● **Instructions to follow**
Output, exactly as written, the lines below from the one that has "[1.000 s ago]" through the one that has "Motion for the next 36"; nothing else, and no pictures.

......

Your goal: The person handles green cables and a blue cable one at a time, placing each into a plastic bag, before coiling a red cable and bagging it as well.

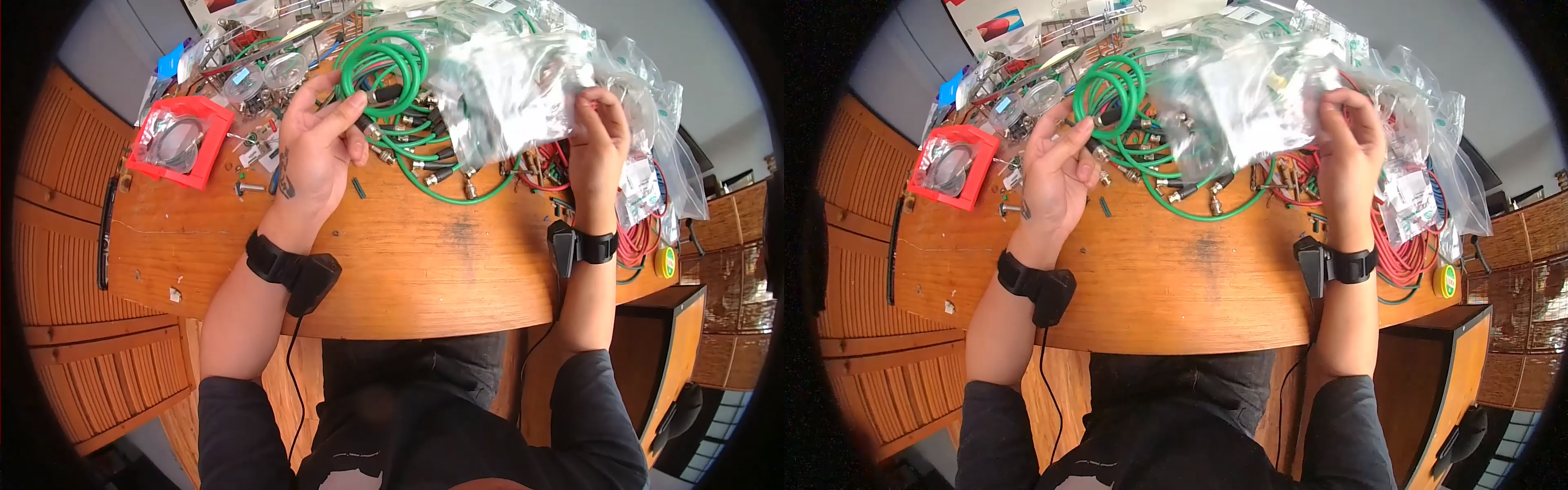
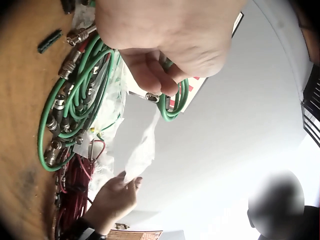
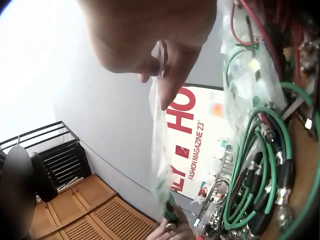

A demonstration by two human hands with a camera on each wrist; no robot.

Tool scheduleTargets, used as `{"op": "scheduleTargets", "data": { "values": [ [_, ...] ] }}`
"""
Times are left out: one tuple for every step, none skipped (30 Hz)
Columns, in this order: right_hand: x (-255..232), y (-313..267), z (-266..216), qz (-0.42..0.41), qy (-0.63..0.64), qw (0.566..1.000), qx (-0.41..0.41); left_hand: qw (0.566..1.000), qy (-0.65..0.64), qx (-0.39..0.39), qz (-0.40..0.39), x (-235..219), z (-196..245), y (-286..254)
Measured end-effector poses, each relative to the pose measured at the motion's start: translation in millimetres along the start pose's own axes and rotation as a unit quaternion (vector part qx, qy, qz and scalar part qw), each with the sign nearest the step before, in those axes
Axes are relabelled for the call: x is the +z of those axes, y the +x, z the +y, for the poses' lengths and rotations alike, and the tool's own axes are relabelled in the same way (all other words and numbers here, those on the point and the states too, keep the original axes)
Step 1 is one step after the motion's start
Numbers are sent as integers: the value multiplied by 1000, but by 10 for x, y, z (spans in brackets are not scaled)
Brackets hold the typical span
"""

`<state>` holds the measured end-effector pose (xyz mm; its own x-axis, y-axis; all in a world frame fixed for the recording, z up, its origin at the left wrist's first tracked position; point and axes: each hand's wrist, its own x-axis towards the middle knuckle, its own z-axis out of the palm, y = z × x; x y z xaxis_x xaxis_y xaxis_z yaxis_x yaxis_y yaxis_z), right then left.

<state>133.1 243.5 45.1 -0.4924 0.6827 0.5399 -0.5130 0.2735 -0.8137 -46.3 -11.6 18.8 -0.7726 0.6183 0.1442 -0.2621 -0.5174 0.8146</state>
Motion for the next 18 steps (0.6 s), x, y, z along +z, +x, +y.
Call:
{"op": "scheduleTargets", "data": {
  "values": [
    [45, -39, 19, -33, -12, 997, 74, 1000, -1, 2, 18, 38, 30, -14],
    [104, -79, 32, -64, -24, 987, 147, 999, -1, 4, 36, 64, 47, -20],
    [176, -124, 57, -114, -47, 974, 190, 999, 9, 4, 45, 73, 51, -20],
    [227, -172, 157, -136, -71, 966, 210, 999, 9, 3, 44, 75, 42, -17],
    [279, -220, 200, -159, -85, 957, 225, 998, 32, -2, 62, 69, 25, -10],
    [311, -256, 237, -184, -99, 948, 241, 995, 54, -5, 81, 53, 11, -3],
    [297, -278, 301, -225, -182, 935, 206, 995, 55, -4, 83, 24, -6, 15],
    [284, -316, 399, -229, -224, 932, 167, 994, 76, -8, 75, -12, -30, 29],
    [308, -326, 401, -239, -277, 928, 72, 993, 98, -11, 66, -36, -44, 31],
    [341, -329, 392, -246, -327, 912, -24, 993, 98, -12, 68, -45, -48, 26],
    [369, -332, 356, -246, -326, 912, -23, 989, 133, -11, 56, -40, -54, 20],
    [431, -334, 258, -233, -367, 895, -97, 985, 167, -9, 44, -24, -61, 16],
    [475, -343, 174, -215, -406, 872, -171, 985, 168, -11, 42, 18, -67, 2],
    [509, -366, 110, -214, -406, 872, -171, 982, 186, -12, 25, 73, -66, -37],
    [536, -400, 53, -270, -399, 870, -108, 979, 204, -14, 9, 109, -63, -66],
    [549, -419, 32, -324, -388, 862, -45, 979, 205, -14, 7, 126, -59, -78],
    [534, -438, 98, -357, -398, 843, -65, 974, 224, -32, -1, 137, -61, -90],
    [526, -451, 124, -355, -398, 843, -62, 969, 242, -50, -10, 143, -70, -98]
  ]
}}
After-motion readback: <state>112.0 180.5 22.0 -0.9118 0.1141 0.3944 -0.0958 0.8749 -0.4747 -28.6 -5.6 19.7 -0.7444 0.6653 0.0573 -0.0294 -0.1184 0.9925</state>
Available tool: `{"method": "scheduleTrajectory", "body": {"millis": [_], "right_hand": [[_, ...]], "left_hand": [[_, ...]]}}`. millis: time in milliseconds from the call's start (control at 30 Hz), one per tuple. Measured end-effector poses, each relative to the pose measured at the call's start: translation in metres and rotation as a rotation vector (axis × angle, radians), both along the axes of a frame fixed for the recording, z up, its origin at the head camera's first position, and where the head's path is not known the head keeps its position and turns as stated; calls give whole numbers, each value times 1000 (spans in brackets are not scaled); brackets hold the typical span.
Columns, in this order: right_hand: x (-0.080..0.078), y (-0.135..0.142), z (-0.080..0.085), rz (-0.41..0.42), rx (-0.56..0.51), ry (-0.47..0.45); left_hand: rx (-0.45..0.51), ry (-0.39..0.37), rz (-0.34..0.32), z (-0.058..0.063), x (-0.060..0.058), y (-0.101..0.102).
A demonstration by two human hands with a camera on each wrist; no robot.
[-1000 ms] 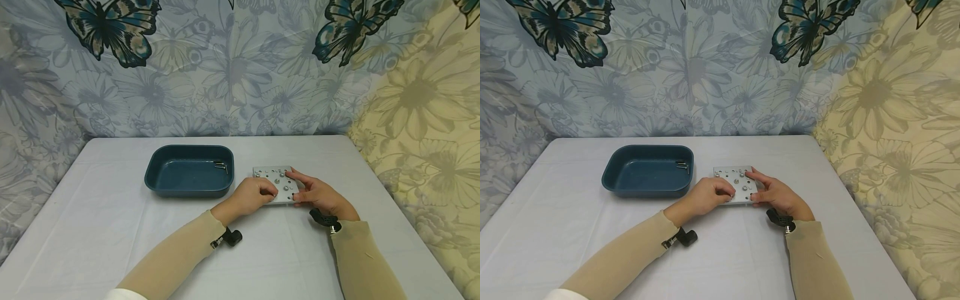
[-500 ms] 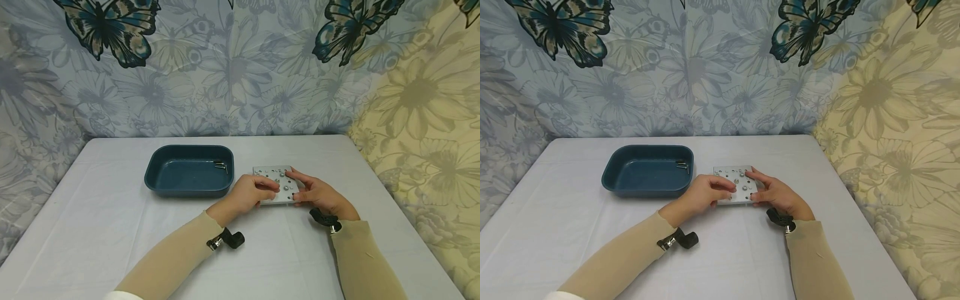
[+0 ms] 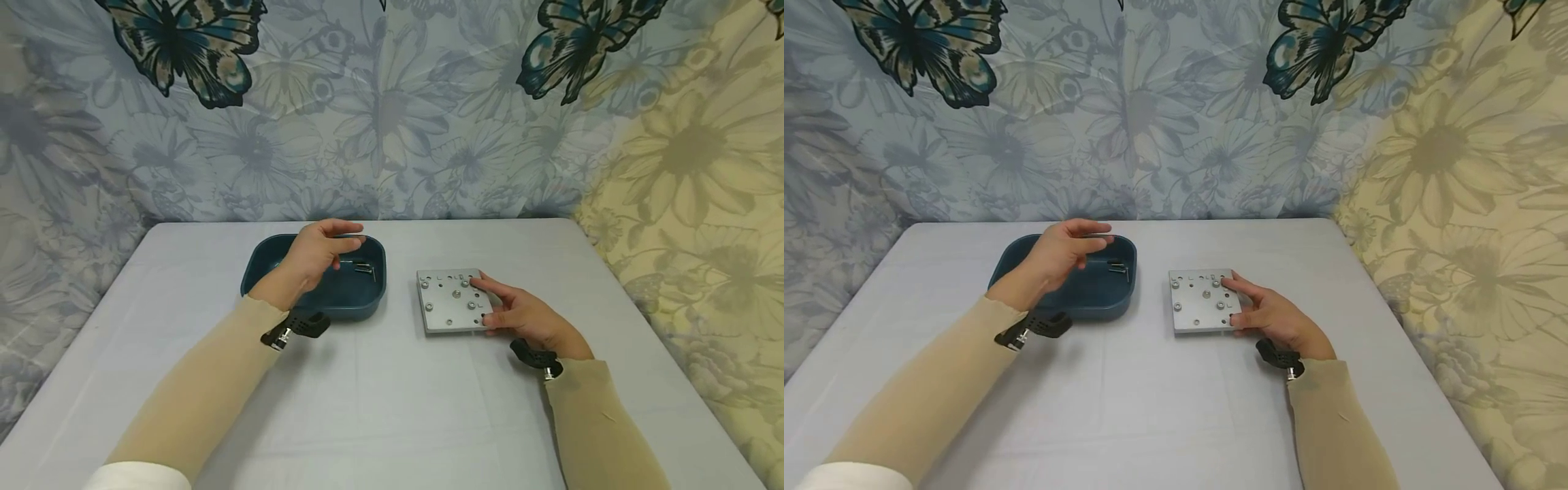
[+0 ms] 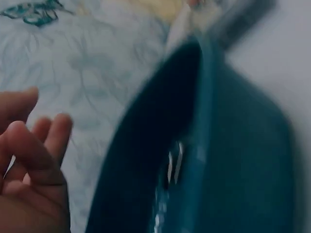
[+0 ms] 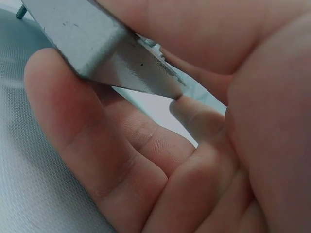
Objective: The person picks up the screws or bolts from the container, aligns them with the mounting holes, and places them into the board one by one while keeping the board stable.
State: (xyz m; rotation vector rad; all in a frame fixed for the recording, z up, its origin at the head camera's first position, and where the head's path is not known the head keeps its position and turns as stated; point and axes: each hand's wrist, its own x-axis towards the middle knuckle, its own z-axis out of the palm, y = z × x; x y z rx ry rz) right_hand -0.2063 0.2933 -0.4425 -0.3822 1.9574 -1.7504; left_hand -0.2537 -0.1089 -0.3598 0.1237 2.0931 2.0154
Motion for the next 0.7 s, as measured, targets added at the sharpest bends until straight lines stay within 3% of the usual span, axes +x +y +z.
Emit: {"method": "scheduleTrajectory", "body": {"millis": [100,167,333,567,700], "right_hand": [[0,0,1,-6,0,-5],[0,0,0,-1,-7,-4],[-1,1,-2,20,-28,16],[0,0,-3,11,-31,1],[0,0,-1,-1,-18,-4]], "left_hand": [[-207,-11,-81,-10,-7,-12],[-296,-5,-145,-18,-10,-14],[-377,18,-244,-35,-15,-9],[-490,176,-222,-46,-17,-3],[-542,197,-229,-50,-20,-2]]}}
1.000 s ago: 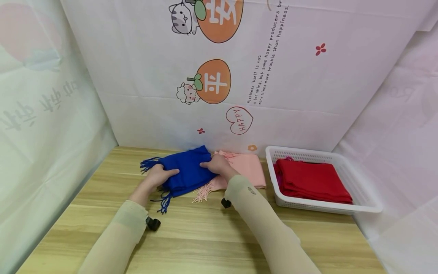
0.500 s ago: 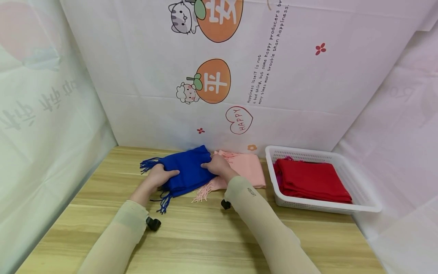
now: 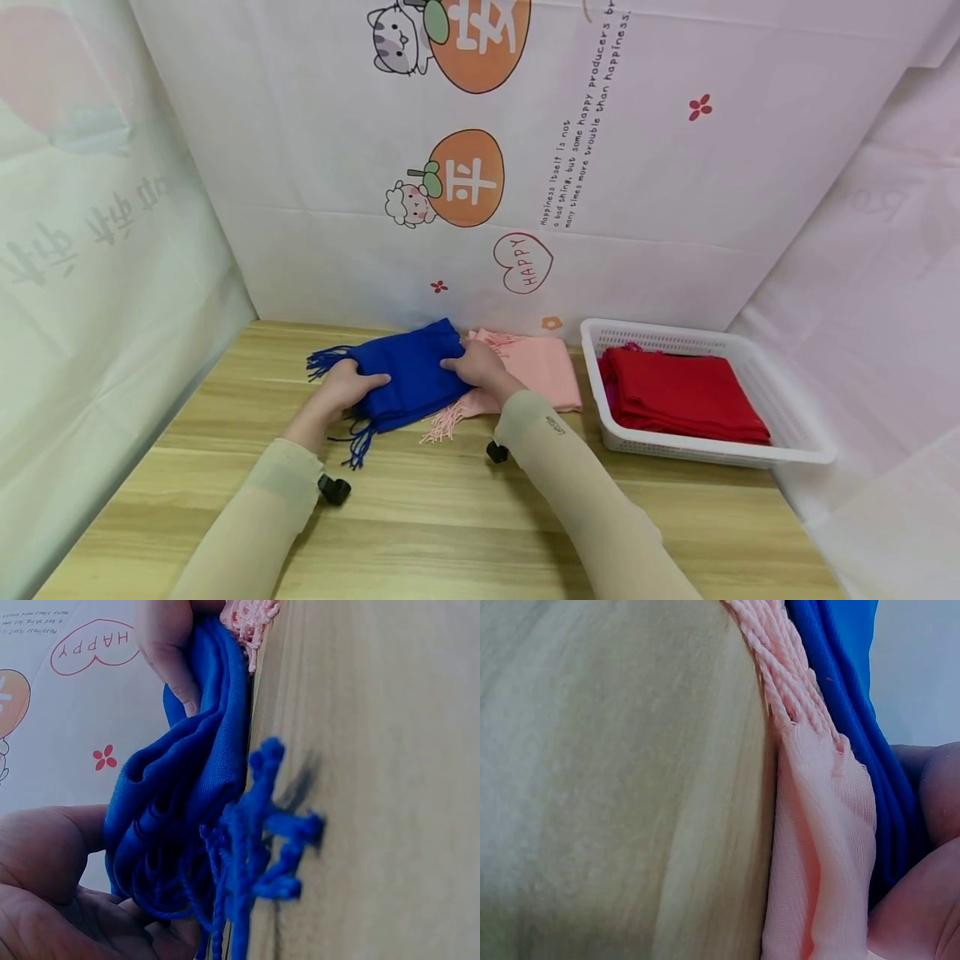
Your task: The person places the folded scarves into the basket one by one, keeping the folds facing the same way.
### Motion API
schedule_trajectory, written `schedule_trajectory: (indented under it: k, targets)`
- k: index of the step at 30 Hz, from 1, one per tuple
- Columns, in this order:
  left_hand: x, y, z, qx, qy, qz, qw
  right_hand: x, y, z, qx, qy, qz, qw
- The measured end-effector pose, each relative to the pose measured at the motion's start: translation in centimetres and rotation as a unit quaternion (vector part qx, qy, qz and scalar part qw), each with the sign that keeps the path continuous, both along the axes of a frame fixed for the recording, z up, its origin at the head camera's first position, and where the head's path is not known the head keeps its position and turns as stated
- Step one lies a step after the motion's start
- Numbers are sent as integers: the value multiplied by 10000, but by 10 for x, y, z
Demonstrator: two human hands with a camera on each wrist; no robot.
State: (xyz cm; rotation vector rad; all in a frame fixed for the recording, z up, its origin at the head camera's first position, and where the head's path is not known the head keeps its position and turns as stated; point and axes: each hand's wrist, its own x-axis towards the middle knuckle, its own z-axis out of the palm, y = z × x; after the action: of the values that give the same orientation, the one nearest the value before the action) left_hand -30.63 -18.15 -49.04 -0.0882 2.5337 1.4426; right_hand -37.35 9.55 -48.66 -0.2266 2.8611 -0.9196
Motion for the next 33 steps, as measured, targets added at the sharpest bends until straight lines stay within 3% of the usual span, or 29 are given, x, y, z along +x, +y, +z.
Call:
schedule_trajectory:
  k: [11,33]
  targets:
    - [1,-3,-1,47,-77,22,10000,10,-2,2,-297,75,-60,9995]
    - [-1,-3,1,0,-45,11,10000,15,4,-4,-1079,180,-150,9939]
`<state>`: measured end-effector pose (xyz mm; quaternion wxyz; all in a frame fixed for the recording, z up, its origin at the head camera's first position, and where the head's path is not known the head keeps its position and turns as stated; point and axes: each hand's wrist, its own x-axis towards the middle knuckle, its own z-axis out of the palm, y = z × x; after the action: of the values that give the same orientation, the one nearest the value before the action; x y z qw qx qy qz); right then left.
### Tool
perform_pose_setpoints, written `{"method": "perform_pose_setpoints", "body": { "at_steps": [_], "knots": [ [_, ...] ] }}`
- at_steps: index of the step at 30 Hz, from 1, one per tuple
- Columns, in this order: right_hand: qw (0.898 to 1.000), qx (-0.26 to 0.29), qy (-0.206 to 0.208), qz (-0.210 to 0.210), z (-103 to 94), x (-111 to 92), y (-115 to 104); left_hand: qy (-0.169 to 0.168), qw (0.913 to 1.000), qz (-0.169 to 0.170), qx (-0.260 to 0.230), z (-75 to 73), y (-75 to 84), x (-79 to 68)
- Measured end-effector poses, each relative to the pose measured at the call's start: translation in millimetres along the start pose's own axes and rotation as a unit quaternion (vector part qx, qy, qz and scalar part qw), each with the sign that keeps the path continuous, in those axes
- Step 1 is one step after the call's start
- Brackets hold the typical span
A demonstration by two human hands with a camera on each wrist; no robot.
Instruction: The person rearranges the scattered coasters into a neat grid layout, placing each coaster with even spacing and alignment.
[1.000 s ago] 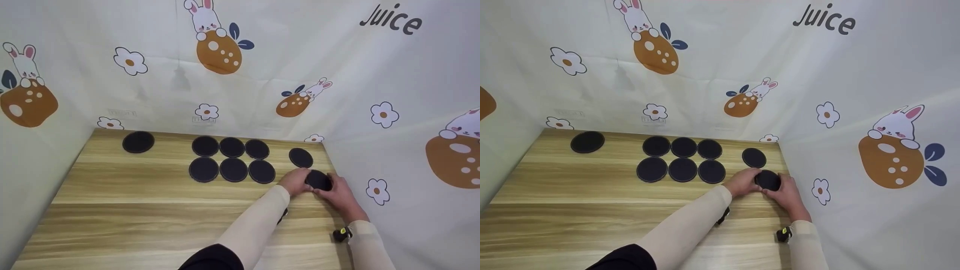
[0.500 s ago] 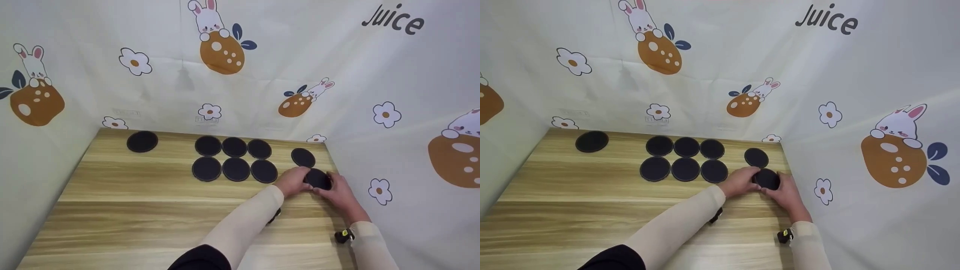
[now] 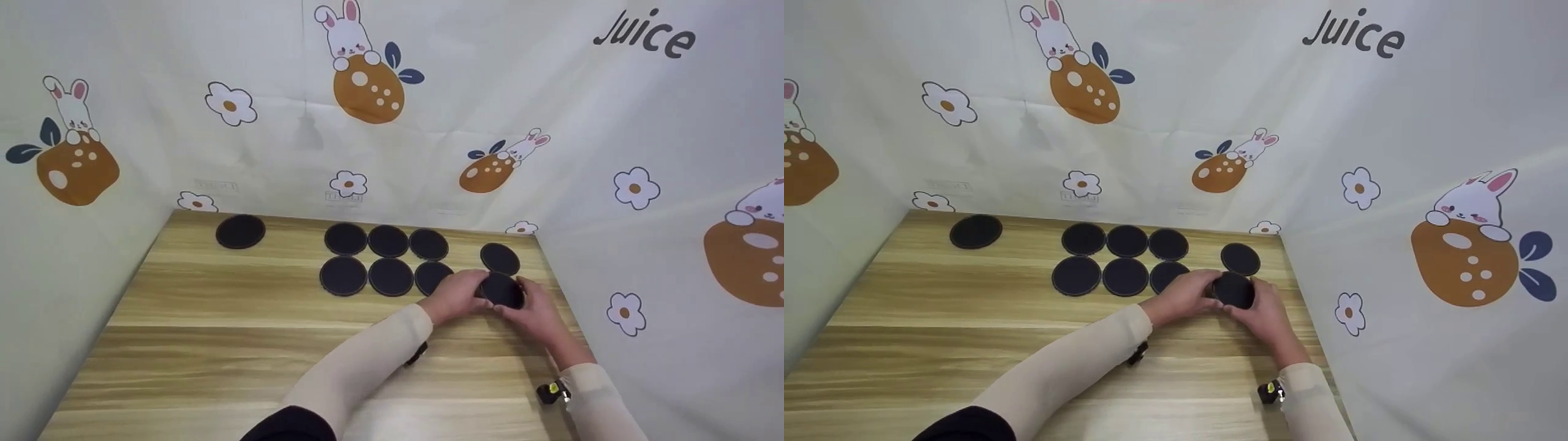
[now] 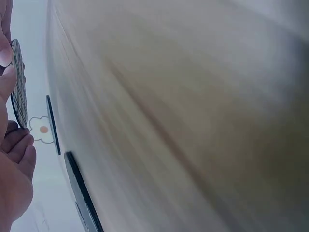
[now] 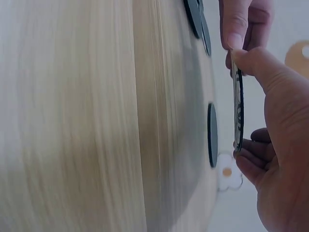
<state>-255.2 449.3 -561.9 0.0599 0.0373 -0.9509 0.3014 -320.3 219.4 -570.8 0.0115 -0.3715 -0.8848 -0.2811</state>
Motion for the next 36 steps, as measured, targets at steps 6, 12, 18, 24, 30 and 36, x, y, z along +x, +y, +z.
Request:
{"method": "perform_pose_setpoints", "body": {
  "at_steps": [6, 12, 18, 24, 30, 36],
  "knots": [
    [1.000, -0.013, 0.002, -0.011, 13.7, 2.5, -22.5, 0.008, 0.9999, -0.008, 0.003, -14.3, -12.7, -22.6],
    [1.000, -0.014, -0.013, 0.000, 26.0, 1.4, -45.6, 0.017, 0.9997, -0.015, -0.009, -28.8, -23.7, -44.9],
    [1.000, -0.003, -0.013, -0.004, 40.9, -1.9, -65.2, 0.022, 0.9995, -0.023, 0.001, -39.4, -33.5, -68.1],
    [1.000, -0.001, -0.010, -0.030, 48.5, -6.5, -85.2, 0.033, 0.9990, -0.032, 0.005, -51.3, -37.4, -87.0],
    [0.999, 0.004, -0.009, -0.040, 52.7, -10.2, -97.9, 0.032, 0.9986, -0.041, 0.006, -64.3, -36.5, -102.1],
    [0.998, 0.006, -0.004, -0.063, 58.1, -15.1, -109.2, 0.034, 0.9980, -0.053, 0.004, -72.0, -34.6, -118.9]
  ]
}}
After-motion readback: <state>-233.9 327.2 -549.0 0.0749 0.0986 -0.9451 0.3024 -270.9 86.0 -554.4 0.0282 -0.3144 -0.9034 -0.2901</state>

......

● **Exercise solution**
[1.000 s ago] 
[0.500 s ago] 
[now] 
[now] 
[now] 
<state>-255.2 449.3 -561.9 0.0599 0.0373 -0.9509 0.3014 -320.3 219.4 -570.8 0.0115 -0.3715 -0.8848 -0.2811</state>
Motion for the next 36 steps, as measured, targets at steps 6, 12, 18, 24, 30 and 36, x, y, z along +x, +y, +z.

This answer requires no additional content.